Dem Vorstehenden zufolge dürfen wir der bei dem Krystallisiren der Salze stattfindenden Volumzunahme einen Theil der Ursachen
zuschreiben, welche die Zerstörung der Steinmonumente und die Verwitterung der Gesteine herbeiführen. Wie würde sich ohne
den Einfluß
jener Erscheinung die Verwitterung der Felsarten in den Tropengegenden erklären lassen?
Eine einigermaßen analoge Erscheinung ist die, daß irdene Gefäße, nachdem sie mit gesättigter Glaubersalzlösung gefüllt und
dann an
ihrer Mündung fest verschlossen worden sind, in dem Augenblicke zerbersten wo die Krystallisation erfolgt. Ich habe gefunden,
daß
Lösungen von unterschwefligsaurem Natron und von essigsaurem Bleioxyd dieselbe Wirkung hervorbringen.

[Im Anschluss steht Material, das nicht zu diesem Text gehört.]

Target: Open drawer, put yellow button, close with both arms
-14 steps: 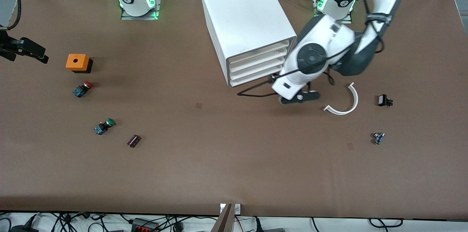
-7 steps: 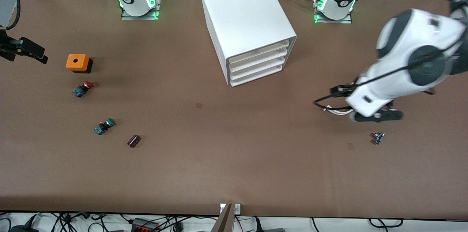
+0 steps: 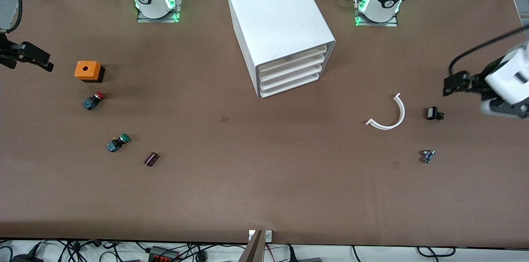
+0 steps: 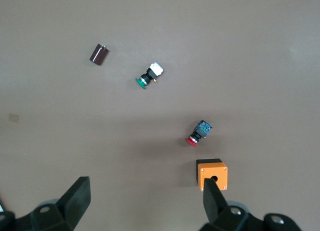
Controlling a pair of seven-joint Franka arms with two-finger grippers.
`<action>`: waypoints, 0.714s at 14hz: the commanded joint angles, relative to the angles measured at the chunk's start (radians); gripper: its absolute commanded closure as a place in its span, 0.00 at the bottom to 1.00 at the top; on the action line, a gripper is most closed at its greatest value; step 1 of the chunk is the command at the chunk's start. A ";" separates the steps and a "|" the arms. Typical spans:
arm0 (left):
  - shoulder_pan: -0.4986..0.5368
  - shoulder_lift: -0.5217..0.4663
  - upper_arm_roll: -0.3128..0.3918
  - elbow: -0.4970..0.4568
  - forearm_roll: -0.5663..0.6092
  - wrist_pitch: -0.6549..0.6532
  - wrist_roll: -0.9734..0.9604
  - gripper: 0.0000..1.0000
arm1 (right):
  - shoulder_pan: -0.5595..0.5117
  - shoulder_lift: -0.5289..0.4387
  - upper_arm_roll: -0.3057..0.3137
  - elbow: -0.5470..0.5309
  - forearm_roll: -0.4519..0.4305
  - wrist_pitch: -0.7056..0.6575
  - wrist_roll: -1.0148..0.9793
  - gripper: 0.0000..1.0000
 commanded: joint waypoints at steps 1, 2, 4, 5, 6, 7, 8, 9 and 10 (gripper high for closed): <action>-0.114 -0.174 0.150 -0.265 -0.070 0.148 0.068 0.00 | -0.004 -0.009 0.012 -0.001 -0.004 0.001 -0.003 0.00; -0.123 -0.214 0.152 -0.312 -0.068 0.217 0.068 0.00 | -0.004 -0.008 0.012 -0.001 -0.005 0.001 -0.001 0.00; -0.146 -0.230 0.155 -0.322 -0.053 0.255 0.074 0.00 | -0.006 -0.008 0.012 -0.001 -0.005 0.001 -0.007 0.00; -0.151 -0.237 0.155 -0.324 -0.025 0.235 0.074 0.00 | -0.006 -0.008 0.012 -0.001 -0.005 0.001 -0.012 0.00; -0.151 -0.239 0.155 -0.321 -0.024 0.208 0.071 0.00 | -0.004 -0.009 0.012 -0.001 -0.005 0.001 -0.004 0.00; -0.151 -0.237 0.152 -0.314 -0.022 0.197 0.069 0.00 | -0.004 -0.011 0.012 -0.001 -0.005 0.001 -0.009 0.00; -0.140 -0.225 0.152 -0.308 -0.022 0.191 0.080 0.00 | -0.004 -0.011 0.012 -0.001 -0.005 0.000 -0.015 0.00; -0.140 -0.225 0.152 -0.307 -0.020 0.178 0.079 0.00 | -0.006 -0.011 0.012 -0.001 -0.007 0.000 -0.018 0.00; -0.140 -0.225 0.149 -0.304 -0.020 0.168 0.072 0.00 | -0.006 -0.011 0.012 -0.001 -0.007 0.001 -0.020 0.00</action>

Im nördlichen Frankreich versetzt man mit Erfolg Mörtel und Beton mit Steinkohlenasche. Als in meinen Fabriken die Asche aus
den Oefen
zum Calciniren des Glaubersalzes, welche noch etwas Glaubersalz enthält, zu demselben Zwecke verwendet wurde, blähte sich
der so
zubereitete Mörtel (Beton) auf und zerfiel zu Staub. Beton, welcher mit Eisenoxyd, das vom Brennen der Kiese herrührte und
noch einen
geringen Antheil Schwefeleisen enthielt, verunreinigt war, schwoll auf und hob dadurch Mauern von bedeutender Stärke. Bei
diesem
Vorgange findet Bildung von wasserhaltigem schwefelsaurem Kalk (Gyps) und Eisenoxyd statt.
Hingegen kann man in graduirten Röhren die Volumverminderung bei Gemischen von Wasser und krystallisirten
wasserhaltigen Salzen constatiren; dieselbe zeigt sich in dem Maaße als die Auflösung der Salze erfolgt. Ich experimentirte mit schwefelsaurem und unterschwefligsaurem Natron, mit schwefelsaurem Zinkoxyd,
schwefelsaurem Kupferoxyd, schwefelsaurem Eisenoxydul und schwefelsaurer Magnesia.
Um das in Tropengegenden stattfindende Zerfallen der Feldspathgesteine, welche (wie Granit, Syenit etc.) Alkalien enthalten,
erklären
zu können, brauchen wir nur zu berücksichtigen, daß die Differenz zwischen der Tages- und Nachttemperatur im Verlaufe von
vierundzwanzig Stunden eine oder mehrere Krystallisationen bei derselben Menge krystallisirbarer Substanzen herbeiführen kann,
so daß
die zerstörende Wirkung eine continuirliche ist und daher mit der Zeit sehr bedeutende Resultate hervorzubringen vermag.
Ich bin überzeugt, daß in manchen Fällen zur Zertrennung von Gebirgsgesteinen, namentlich der Feldspathgesteine und der zur
Düngerfabrication bestimmten natürlichen Kalkphosphate, die Wirkung der Maschinen durch den Einfluß concentrirter Lösungen
der
krystallisirbaren Salze ersetzt werden könnte.